_TASK BRIEF:_ Pull out of the data below the stretch of lines bounded by the one containing "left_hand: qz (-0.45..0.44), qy" and the one containing "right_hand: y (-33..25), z", both bounds included, unchanged.

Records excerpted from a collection
########

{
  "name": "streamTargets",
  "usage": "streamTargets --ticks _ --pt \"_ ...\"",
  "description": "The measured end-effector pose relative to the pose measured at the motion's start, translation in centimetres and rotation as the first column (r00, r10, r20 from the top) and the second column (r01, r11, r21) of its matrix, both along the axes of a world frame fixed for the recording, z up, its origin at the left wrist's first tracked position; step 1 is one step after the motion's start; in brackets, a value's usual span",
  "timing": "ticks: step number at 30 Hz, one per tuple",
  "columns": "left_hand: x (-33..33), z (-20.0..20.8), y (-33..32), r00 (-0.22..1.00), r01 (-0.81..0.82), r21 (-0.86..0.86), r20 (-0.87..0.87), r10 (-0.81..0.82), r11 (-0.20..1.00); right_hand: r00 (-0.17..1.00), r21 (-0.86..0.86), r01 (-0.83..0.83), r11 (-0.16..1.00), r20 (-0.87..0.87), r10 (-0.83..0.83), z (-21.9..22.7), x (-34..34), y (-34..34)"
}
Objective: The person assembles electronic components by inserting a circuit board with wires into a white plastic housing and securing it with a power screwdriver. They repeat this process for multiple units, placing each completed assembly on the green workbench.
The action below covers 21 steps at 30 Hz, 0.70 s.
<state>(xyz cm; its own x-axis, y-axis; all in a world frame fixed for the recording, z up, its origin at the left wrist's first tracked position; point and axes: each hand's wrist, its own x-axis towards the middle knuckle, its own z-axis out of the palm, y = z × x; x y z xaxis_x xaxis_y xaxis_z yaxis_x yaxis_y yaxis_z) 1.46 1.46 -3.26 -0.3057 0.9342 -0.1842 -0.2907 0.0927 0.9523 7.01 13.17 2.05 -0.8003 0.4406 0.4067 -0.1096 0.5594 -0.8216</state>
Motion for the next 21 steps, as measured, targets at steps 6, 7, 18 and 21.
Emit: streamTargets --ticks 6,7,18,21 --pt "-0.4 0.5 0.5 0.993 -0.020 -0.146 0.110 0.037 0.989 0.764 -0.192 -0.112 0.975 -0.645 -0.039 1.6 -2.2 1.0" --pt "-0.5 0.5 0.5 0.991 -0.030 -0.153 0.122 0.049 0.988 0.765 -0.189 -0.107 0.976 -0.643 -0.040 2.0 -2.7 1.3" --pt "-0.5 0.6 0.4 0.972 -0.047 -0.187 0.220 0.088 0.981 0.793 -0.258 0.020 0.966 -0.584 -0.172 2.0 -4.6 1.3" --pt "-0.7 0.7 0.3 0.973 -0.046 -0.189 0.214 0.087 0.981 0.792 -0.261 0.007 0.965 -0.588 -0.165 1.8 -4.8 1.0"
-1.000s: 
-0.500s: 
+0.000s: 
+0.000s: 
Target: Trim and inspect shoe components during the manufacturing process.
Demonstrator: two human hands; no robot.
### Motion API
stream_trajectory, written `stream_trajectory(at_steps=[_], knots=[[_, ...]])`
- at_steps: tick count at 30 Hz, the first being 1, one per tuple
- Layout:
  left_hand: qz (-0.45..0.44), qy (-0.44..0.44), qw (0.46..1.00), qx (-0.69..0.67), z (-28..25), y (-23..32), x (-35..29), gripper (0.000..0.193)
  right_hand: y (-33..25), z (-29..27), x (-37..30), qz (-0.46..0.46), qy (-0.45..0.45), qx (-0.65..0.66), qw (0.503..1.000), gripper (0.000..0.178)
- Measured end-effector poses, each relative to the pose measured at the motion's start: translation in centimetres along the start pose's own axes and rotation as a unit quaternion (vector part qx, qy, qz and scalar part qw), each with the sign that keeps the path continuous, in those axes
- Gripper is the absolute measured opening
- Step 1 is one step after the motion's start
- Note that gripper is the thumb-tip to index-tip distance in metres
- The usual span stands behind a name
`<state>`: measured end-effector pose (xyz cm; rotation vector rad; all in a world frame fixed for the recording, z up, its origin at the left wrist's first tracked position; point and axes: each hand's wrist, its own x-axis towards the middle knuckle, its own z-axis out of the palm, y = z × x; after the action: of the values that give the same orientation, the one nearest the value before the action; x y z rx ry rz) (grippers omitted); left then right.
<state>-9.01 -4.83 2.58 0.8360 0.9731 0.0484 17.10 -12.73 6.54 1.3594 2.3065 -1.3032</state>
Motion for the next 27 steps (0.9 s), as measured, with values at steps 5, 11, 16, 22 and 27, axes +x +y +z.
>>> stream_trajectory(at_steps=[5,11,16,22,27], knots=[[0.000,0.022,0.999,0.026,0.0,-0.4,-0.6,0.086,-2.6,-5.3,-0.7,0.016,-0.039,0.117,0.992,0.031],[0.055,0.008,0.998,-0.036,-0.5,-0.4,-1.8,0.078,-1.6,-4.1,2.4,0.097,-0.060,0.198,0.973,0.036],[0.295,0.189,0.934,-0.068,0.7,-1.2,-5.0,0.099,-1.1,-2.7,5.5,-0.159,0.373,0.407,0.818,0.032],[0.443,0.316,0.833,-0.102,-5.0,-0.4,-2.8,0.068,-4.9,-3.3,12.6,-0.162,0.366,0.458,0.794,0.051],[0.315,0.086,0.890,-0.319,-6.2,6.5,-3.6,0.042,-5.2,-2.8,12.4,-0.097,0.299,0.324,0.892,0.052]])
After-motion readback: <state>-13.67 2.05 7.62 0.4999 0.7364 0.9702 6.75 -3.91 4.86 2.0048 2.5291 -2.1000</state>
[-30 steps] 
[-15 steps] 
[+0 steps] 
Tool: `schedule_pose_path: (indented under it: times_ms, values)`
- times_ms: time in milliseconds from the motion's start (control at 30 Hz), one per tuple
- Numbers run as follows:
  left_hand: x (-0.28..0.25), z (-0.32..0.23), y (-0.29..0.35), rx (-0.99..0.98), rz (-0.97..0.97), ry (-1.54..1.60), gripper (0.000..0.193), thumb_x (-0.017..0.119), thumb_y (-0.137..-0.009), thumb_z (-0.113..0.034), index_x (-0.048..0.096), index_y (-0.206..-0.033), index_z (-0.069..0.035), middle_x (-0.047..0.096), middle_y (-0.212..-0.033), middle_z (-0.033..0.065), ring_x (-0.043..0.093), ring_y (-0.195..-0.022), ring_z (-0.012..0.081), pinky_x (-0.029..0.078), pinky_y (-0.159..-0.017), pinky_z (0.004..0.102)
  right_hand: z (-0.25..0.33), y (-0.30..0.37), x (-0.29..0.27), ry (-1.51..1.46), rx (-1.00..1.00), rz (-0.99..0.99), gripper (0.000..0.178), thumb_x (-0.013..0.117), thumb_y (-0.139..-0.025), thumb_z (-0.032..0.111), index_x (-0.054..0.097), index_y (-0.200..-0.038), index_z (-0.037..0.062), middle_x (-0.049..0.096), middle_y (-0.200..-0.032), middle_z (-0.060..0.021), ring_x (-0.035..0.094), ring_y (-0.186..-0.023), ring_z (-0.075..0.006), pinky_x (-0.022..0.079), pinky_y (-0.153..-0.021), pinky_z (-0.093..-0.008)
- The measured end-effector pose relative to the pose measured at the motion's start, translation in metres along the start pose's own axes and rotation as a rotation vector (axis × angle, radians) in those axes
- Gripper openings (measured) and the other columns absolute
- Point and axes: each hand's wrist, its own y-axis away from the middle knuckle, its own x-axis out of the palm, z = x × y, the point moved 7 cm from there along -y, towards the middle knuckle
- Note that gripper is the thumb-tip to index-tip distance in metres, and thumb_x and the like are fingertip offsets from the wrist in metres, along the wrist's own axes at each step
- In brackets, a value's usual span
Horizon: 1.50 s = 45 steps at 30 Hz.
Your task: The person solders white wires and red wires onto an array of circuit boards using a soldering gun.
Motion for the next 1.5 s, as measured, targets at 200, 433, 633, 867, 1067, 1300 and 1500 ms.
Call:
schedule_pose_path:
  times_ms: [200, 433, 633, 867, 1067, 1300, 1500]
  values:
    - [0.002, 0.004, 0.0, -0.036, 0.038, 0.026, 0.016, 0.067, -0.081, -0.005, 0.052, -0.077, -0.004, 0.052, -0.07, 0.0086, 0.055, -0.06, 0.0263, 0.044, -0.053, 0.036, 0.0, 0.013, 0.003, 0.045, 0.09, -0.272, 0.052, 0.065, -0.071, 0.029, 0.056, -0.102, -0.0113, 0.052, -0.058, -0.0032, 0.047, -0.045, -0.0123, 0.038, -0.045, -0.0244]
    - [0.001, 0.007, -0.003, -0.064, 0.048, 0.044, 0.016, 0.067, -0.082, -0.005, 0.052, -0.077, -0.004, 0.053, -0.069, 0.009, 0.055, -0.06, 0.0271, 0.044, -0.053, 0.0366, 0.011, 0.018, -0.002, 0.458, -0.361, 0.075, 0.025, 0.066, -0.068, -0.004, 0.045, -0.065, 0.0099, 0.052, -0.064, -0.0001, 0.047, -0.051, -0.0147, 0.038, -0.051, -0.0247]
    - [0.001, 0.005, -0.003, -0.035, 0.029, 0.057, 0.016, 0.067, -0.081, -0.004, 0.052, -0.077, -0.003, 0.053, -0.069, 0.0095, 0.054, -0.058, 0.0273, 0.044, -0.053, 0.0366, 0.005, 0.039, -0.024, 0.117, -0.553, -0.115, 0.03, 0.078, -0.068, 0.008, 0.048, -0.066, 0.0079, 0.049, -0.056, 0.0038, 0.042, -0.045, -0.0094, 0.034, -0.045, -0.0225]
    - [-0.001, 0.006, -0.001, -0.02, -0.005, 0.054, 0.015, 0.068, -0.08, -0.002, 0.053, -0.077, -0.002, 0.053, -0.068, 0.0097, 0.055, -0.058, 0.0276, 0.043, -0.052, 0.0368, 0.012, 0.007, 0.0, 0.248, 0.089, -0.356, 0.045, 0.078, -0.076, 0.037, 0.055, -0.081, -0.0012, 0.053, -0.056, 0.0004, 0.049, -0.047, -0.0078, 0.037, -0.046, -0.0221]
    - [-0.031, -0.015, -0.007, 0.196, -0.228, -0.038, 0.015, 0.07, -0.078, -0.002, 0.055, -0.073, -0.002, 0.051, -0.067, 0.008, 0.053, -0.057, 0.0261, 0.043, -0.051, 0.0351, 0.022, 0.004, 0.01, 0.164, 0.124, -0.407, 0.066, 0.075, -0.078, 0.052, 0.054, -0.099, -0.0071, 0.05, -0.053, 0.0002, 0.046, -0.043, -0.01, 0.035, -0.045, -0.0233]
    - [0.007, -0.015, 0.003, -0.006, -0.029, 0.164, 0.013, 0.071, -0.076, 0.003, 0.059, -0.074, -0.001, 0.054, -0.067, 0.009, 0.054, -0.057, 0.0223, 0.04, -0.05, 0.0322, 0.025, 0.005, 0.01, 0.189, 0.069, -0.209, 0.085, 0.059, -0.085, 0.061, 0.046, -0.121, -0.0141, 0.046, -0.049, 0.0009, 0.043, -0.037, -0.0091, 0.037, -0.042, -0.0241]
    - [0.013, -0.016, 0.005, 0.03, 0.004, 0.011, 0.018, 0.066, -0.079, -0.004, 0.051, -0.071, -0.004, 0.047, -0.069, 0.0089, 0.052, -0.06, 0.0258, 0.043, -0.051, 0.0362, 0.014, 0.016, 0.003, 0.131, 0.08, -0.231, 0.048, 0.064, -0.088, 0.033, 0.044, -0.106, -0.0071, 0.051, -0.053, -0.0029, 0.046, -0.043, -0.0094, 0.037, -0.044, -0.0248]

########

_WRITTEN RESPONSE:_
  left_hand: qz (-0.45..0.44), qy (-0.44..0.44), qw (0.46..1.00), qx (-0.69..0.67), z (-28..25), y (-23..32), x (-35..29), gripper (0.000..0.193)
  right_hand: y (-33..25), z (-29..27), x (-37..30), qz (-0.46..0.46), qy (-0.45..0.45), qx (-0.65..0.66), qw (0.503..1.000), gripper (0.000..0.178)

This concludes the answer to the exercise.